You shouldn’t have to start from scratch if I can help at all!

Rochelle Tractenberg

These experiences have strengthened my commitment to both promoting the ethical practice of statistics and data science and sharing instructional and mentoring resources that can be used to effectively integrate ethical training into any course; program of courses; or curriculum where statistics, data science, or data are contemplated. You shouldn’t have to start from scratch if I can help at all!

More importantly, the possibly daunting task of finding suitable material/instructional approaches should not limit your interest in, or willingness to integrate, ethical training into your statistics or data science teaching.

Why Now?

In August 2021, the world is in the process of returning to “normal” after months or years of COVID-19–enforced isolation. Instructors across the world are reviewing their teaching and materials as they consider returning to face-to-face teaching, and workplaces are adjusting to diverse models of remote work and other strategies that could create new opportunities for teams (and supervisors) to engage in meaningful conversations about the ethical dimension of their work. In addition, the isolation has led many people to depend more on computing, generating massive amounts of data that could potentially be obtained and analyzed inappropriately, unethically, or even illegally.

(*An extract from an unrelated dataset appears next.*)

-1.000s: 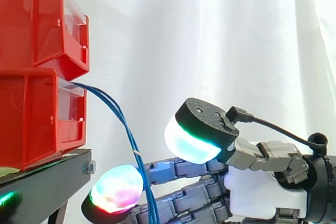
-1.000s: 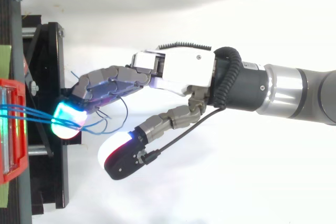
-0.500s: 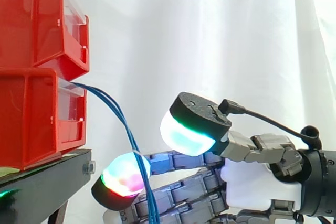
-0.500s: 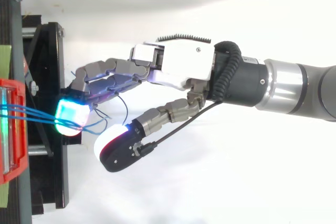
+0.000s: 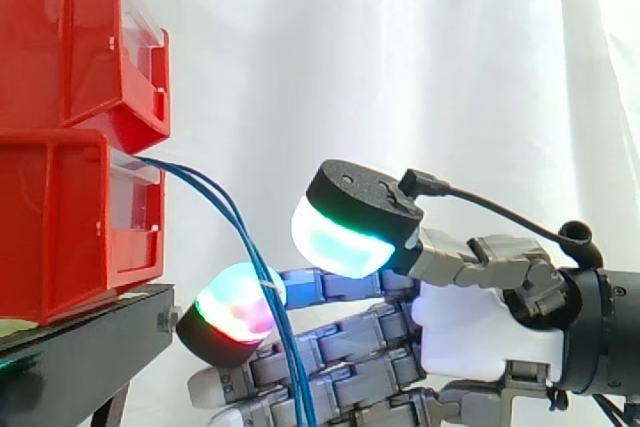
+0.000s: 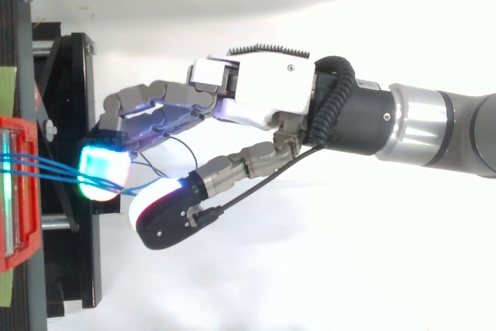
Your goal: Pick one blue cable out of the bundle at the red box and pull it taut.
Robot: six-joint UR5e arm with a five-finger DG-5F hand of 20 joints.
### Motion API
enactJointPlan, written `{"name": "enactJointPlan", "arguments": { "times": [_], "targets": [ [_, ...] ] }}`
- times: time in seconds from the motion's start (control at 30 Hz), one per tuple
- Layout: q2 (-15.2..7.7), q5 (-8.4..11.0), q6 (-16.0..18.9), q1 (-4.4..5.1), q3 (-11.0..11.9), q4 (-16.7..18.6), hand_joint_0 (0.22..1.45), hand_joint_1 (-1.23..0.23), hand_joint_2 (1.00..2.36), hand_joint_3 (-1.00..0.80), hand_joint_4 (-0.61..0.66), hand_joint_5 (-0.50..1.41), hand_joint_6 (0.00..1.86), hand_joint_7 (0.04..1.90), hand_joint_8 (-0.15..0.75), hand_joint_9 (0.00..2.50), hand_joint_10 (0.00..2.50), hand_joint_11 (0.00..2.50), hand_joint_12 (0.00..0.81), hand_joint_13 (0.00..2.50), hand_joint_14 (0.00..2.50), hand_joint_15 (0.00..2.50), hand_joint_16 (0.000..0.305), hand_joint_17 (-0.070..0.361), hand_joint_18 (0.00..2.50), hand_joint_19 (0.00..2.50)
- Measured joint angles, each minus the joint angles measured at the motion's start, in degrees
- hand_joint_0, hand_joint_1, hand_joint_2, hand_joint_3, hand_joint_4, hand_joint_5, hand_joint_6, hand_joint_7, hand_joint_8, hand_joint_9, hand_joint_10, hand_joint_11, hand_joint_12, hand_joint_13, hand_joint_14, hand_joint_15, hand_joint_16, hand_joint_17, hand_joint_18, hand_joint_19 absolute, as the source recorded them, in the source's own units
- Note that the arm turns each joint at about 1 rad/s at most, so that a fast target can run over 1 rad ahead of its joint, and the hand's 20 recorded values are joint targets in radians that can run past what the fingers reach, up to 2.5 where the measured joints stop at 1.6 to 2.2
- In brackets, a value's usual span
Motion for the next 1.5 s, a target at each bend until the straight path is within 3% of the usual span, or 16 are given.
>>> {"name": "enactJointPlan", "arguments": {
  "times": [0.4,0.7,1.23,1.5],
  "targets": [
    [-0.10,0.64,-1.01,0.85,0.54,0.76,0.55,-0.74,1.00,-0.46,0.19,-0.09,0.53,1.09,0.329,0.57,0.00,0.05,0.352,0.65,0.01,0.20,0.042,0.094,0.41,0.25],
    [-0.11,3.10,-0.93,1.90,-2.11,6.46,0.57,-0.74,1.01,-0.43,0.16,-0.09,0.56,1.07,0.327,0.58,0.00,0.06,0.349,0.66,0.01,0.21,0.042,0.094,0.43,0.26],
    [-0.11,3.10,0.53,2.04,-3.04,6.89,0.59,-0.75,1.01,-0.40,0.14,-0.11,0.61,0.96,0.322,0.59,0.00,0.08,0.347,0.68,0.01,0.22,0.042,0.095,0.47,0.28],
    [-0.12,3.26,0.27,2.31,-5.52,9.30,0.59,-0.75,1.01,-0.42,0.15,-0.11,0.61,0.95,0.321,0.59,0.00,0.08,0.348,0.69,0.01,0.22,0.043,0.097,0.48,0.30]
  ]
}}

Beyond the inappropriate, unethical, and illegal data mining happening all over the world, many governments and businesses/employers are initiating data-collection efforts to ensure people are being safe and can be contacted for epidemiologic and surveillance purposes.

Against this backdrop is the multitude of colleges, universities, and other organizations preparing to offer or launching new training programs in data science. The National Academies of Sciences, Engineering, and Medicine recommended ethics be incorporated into undergraduate curricula in data science, but they did not discuss how this could or should be accomplished.

There are many reasons why people are interested in the ethical practice of statistics and data science. This blog is my attempt to support these people!